Romney himself attacked the Obama-Biden campaign in multiple interviews. “The president’s campaign is all about division and attack and hatred,” he told CBS, adding, “And the comments yesterday by the vice president I think just diminish the White House that much more.” Even some nominal liberals joined the Biden-bashing. “Of course the GOP has done nasty racial stuff this campaign (esp newt). But Biden’s ‘chains’ statement was still absurd,” Peter Beinart tweeted Wednesday morning. There were widespread demands that the vice president apologize.

But he didn’t. Biden clarified his remarks, noting the frequency with which Republicans use “unchain” and “unshackle” metaphors to describe the way they’d “liberate” Wall Street from Obama-era regulation and reform.

The whole post is well worth reading.

New York Daily News: Who’s playing racial politics in this campaign? It’s Mitt Romney.

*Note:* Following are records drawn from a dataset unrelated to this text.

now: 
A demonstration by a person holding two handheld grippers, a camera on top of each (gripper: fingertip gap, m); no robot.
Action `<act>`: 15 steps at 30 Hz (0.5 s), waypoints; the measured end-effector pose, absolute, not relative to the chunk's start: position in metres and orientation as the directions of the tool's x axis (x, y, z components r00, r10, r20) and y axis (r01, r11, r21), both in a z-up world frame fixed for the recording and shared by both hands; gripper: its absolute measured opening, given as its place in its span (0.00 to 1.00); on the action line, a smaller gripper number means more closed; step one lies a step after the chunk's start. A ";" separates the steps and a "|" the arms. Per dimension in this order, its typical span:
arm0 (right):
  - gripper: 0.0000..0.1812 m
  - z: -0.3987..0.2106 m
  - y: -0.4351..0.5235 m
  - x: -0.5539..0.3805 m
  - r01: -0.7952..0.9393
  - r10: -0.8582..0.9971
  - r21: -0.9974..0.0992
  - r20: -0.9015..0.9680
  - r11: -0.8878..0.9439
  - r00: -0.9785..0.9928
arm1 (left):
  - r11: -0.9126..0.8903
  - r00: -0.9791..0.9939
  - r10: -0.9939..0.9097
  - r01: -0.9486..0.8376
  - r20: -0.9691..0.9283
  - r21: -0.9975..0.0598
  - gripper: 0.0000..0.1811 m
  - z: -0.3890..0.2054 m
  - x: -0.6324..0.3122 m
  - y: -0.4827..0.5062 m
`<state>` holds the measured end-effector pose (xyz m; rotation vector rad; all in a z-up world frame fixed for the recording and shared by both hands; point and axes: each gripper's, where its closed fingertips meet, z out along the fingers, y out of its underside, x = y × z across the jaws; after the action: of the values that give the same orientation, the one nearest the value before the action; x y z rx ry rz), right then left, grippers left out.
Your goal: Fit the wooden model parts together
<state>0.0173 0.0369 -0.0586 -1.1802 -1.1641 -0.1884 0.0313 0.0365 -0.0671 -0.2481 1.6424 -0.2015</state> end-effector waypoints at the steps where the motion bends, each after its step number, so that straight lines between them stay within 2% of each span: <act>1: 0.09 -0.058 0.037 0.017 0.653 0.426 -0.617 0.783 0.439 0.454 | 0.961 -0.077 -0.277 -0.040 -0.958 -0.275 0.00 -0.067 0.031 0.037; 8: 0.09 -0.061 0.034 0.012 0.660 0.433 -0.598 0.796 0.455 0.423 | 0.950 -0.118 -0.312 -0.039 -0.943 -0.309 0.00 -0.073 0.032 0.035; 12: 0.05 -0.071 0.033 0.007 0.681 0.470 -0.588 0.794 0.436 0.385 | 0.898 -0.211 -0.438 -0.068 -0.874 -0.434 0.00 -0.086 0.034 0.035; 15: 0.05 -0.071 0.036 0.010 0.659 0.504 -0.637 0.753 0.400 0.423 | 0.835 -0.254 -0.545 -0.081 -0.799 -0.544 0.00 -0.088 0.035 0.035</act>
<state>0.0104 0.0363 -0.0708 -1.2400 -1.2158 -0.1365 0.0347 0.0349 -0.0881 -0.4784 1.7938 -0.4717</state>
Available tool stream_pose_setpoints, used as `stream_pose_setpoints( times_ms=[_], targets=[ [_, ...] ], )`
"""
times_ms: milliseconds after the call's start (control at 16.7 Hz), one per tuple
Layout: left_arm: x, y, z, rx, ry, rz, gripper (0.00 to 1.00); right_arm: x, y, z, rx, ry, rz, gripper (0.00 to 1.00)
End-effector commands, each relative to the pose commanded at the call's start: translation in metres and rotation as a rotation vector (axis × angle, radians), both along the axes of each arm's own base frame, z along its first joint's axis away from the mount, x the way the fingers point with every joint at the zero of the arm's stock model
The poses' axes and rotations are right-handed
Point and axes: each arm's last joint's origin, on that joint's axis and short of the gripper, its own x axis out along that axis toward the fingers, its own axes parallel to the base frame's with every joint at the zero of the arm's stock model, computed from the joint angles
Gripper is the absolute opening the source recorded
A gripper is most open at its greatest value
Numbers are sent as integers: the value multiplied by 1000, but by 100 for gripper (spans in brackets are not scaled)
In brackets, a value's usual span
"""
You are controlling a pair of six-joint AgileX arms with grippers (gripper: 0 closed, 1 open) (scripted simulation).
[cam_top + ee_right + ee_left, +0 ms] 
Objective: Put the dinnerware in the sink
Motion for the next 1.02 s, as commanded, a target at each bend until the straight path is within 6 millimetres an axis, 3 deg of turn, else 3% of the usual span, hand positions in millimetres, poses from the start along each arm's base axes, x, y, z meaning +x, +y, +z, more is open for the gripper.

The article focuses on the first of the Romney welfare ads:

Romney accuses Obama of gutting welfare reform by granting waivers to state governments in how they choose to implement the law. It’s a charge that is completely without merit; spun from whole cloth; an invented attack line. But again, lying on the campaign trail about President Obama’s record is the rule, not the exception, for Mitt Romney.

Among the accusations made by Romney is that under Obama’s non-existent, made-up welfare plan, “you wouldn’t have to work,” “you wouldn’t have to train for a job” because “they just send you a welfare check.”

What’s most striking about the ad are the visuals – workers wiping their brow; working class Americans toiling away at manufacturing jobs. And coincidentally all the people in the ad … are white. This might not mean much, except for the fact that, as anyone who has followed American politics for the past 45 years knows, criticisms of the welfare system from the campaign trail have habitually always been used as racial code in attacks on Democrats for coddling blacks. It is the symbol of wasteful government spending, rewarding poor Americans for not working and creating a culture of dependency.

Since the 1960s, Republican politicians – along with the occasional Democrat – have used assaults on the welfare system to stir up white resentment toward blacks, poor Americans and other minorities for allegedly lazily living off the largesse of hard-working tax-payers, like those visually portrayed in Romney’s ad. That the current President happens to be African-American (and is also visually featured in the ad) is again just another of those odd coincidences.

Indeed, this ad and in fact this whole line of attack is one of the most blatant uses of racial coding in a presidential campaign since the Willie Horton ad of 1988.

It’s nice to see that the corporate media is beginning to call Romney out on his race baiting.

Here’s another example from U.S. News and World Report: Romney’s the angry one, not Obama.
Referring to Romney’s Tuesday speech in Ohio:

Obviously Romney has forgotten who his buddies are, and who are pulling his strings: the Republicans who are bending over for the Tea Party and Grover Norquist and for their rich financial campaign backers.

Has Romney forgotten the “diversions and distractions” of those who were questioning the president’s citizenship and place of birth long after he was elected? Has Romney forgotten the “defaming others” like what was done when House Speaker John Boehner said the president hadn’t worked a day in his life?!

….

I must say I was most shocked, although not surprised, by Romney’s accusation of the president “dividing us all in groups.” Isn’t wanting a baby born here of an undocumented immigrant not receiving citizenship divisive? Isn’t not wanting healthcare for the poor divisive? Isn’t wanting to cut programs that benefit middle- and lower-income women and families divisive? Hmm…sounds like Romney and his camp to me more than Obama. And with the addition of Rep. Paul Ryan as Romney’s vice presidential candidate, the race has become more polarized, more—dare I say—divisive?

I’ve focused on Romney/Ryan’s race-baiting strategy in this post, but I know there are lots of other stories I should I read today. I look forward to your suggestions.